### [Task objective]
Among the records below, find each line that includes the string "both" and copy it.

### [Information supplied]
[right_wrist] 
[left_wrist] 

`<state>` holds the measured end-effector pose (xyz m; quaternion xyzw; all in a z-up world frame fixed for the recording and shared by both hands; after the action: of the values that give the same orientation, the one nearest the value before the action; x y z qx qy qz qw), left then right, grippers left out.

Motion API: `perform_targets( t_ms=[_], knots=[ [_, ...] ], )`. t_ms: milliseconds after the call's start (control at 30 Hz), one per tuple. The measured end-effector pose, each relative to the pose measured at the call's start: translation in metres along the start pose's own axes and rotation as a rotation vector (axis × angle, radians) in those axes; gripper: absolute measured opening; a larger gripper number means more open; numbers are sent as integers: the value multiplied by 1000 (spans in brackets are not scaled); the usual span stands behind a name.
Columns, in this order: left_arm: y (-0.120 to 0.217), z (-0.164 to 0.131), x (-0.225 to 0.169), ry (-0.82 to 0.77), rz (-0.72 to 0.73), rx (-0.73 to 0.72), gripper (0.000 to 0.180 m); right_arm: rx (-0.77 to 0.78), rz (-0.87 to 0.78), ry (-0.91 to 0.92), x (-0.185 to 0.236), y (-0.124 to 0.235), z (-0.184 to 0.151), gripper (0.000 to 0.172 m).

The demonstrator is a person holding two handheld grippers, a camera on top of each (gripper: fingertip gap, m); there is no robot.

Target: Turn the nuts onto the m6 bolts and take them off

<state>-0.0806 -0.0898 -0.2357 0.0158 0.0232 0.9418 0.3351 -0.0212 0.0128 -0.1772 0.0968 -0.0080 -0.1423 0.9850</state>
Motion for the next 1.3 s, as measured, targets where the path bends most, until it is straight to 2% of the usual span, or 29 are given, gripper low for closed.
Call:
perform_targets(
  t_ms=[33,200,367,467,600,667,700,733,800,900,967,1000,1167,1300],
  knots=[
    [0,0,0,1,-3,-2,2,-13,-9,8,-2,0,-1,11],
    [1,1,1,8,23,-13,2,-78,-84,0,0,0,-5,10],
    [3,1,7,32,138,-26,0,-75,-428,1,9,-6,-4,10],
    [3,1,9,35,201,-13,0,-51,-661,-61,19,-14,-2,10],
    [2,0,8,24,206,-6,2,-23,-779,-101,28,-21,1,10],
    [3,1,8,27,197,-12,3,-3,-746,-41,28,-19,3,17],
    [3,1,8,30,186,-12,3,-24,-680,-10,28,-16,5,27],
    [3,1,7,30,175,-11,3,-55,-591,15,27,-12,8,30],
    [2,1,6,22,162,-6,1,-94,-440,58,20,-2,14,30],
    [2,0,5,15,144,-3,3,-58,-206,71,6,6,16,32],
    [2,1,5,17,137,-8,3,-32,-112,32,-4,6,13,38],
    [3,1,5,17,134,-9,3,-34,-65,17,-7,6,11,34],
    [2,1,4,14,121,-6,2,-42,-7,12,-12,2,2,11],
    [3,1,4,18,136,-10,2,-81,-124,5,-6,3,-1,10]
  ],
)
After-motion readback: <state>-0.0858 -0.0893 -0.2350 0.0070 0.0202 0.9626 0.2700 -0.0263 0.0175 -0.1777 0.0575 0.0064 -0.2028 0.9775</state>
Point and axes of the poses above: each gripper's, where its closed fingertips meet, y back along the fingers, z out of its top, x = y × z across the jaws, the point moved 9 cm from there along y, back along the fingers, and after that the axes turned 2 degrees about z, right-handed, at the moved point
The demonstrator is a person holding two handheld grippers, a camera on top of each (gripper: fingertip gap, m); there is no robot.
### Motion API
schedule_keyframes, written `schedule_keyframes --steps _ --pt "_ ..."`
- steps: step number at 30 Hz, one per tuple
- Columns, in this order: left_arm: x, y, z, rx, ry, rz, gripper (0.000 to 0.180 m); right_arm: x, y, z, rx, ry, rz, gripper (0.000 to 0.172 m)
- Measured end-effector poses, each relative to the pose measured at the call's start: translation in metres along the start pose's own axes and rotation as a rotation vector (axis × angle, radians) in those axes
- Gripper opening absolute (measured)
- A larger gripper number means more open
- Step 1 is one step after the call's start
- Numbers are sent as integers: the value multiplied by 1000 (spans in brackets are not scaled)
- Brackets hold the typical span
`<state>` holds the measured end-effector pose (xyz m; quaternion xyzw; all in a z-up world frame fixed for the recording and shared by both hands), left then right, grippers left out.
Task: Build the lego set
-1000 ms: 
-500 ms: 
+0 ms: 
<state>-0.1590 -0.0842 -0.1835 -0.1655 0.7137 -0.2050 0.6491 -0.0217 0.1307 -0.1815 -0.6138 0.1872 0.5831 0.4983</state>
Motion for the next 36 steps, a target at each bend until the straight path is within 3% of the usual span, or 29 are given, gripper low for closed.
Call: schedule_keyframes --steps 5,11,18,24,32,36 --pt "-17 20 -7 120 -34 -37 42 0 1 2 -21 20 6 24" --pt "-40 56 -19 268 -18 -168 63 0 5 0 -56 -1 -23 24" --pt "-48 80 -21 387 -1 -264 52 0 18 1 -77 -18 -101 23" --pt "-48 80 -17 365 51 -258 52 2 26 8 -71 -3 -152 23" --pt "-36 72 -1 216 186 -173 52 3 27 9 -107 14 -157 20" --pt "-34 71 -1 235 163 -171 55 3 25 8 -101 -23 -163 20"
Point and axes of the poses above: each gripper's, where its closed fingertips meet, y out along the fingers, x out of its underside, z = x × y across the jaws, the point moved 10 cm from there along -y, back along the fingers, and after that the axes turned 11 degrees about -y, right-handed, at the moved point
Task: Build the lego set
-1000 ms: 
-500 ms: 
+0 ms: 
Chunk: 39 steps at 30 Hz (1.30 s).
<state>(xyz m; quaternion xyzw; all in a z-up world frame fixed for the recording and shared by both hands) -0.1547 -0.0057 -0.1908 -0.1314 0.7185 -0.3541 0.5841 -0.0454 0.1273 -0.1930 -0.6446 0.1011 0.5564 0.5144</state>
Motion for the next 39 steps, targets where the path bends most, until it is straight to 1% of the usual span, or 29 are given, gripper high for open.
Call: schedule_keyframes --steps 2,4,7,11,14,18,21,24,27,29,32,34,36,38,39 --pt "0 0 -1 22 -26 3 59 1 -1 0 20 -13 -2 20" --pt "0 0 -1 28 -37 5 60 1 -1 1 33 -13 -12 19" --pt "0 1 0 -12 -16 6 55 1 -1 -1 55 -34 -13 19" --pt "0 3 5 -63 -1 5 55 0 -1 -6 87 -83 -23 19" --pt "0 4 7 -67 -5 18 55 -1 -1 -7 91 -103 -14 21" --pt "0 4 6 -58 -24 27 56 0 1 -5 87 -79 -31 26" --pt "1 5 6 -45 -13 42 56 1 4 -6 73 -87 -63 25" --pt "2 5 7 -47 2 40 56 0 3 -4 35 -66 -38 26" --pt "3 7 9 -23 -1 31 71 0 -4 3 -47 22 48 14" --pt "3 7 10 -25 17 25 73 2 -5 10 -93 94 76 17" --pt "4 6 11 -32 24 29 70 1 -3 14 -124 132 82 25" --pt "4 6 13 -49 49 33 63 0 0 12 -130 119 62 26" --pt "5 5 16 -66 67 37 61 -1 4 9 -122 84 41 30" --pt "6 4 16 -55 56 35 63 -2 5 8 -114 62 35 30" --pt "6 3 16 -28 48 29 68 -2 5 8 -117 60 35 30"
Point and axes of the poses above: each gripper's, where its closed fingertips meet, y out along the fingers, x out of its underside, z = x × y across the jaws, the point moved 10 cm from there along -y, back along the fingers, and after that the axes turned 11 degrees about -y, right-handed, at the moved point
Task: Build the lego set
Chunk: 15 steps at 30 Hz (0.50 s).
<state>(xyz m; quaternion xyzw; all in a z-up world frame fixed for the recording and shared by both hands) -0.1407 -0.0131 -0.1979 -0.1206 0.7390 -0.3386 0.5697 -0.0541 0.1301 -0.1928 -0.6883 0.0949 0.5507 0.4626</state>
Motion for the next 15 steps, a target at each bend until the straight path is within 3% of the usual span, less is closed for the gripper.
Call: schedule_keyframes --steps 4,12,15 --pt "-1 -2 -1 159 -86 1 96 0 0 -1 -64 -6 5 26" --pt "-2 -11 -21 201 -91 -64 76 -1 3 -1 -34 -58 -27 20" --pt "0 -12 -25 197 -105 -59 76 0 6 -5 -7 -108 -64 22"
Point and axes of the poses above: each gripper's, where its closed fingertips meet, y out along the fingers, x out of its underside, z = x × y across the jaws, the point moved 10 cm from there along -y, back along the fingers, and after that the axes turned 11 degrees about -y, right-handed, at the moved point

### [Solution to this exercise]
`<state>` holds the measured end-effector pose (xyz m; quaternion xyzw; all in a z-up world frame fixed for the recording and shared by both hands; after the action: of the values that give the same orientation, the one nearest the value before the action; x y z qx qy qz qw), left then right, grippers left out.
`<state>` holds the measured end-effector pose (xyz m; quaternion xyzw; all in a z-up world frame fixed for the recording and shared by both hands), left then right, grippers left out.
<state>(xyz m; quaternion xyzw; all in a z-up world frame fixed for the recording and shared by both hands) -0.1547 -0.0057 -0.1908 -0.1314 0.7185 -0.3541 0.5841 -0.0454 0.1273 -0.1930 -0.6446 0.1011 0.5564 0.5144</state>
<state>(xyz m; quaternion xyzw; all in a z-up world frame fixed for the recording and shared by both hands) -0.1407 -0.0131 -0.1979 -0.1206 0.7390 -0.3386 0.5697 -0.0541 0.1301 -0.1928 -0.6883 0.0949 0.5507 0.4626</state>

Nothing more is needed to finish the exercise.